**The task**
The response must contain every line below in which "along" appears.

**Records**

=== Begin Enclosure ===

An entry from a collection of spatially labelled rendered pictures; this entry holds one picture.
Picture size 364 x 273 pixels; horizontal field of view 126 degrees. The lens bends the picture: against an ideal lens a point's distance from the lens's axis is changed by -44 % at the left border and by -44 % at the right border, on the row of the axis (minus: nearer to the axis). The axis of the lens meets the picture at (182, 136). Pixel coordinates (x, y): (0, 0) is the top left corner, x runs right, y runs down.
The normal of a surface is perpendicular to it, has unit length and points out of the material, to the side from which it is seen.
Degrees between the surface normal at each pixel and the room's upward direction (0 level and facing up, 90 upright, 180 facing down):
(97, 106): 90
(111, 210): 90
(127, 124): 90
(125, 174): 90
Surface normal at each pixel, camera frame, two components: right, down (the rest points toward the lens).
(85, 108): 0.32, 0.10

=== End Enclosure ===
=== Begin Enclosure ===

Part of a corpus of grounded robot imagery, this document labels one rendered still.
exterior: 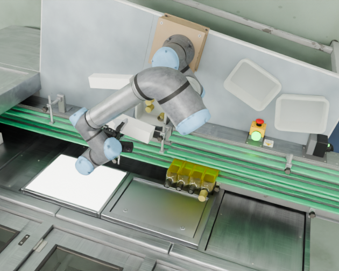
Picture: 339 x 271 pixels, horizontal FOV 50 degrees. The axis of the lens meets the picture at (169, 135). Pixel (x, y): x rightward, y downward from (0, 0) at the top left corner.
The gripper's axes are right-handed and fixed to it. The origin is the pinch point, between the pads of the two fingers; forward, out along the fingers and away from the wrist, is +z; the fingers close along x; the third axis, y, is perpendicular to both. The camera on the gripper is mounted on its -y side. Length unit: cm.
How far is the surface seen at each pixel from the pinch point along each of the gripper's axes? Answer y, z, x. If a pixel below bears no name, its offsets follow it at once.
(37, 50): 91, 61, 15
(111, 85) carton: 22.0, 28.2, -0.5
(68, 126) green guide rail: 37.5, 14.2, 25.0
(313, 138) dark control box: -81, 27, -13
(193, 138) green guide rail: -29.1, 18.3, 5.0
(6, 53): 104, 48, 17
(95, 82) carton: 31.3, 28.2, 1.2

=== End Enclosure ===

**Solution to the exercise**
The gripper's axes are right-handed and fixed to it. The origin is the pinch point, between the pads of the two fingers; forward, out along the fingers and away from the wrist, is +z; the fingers close along x; the third axis, y, is perpendicular to both. The camera on the gripper is mounted on its -y side. Length unit: cm.
How far is the surface seen at each pixel from the pinch point along each of the gripper's axes? Answer y, z, x. If a pixel below bears no name, its offsets follow it at once.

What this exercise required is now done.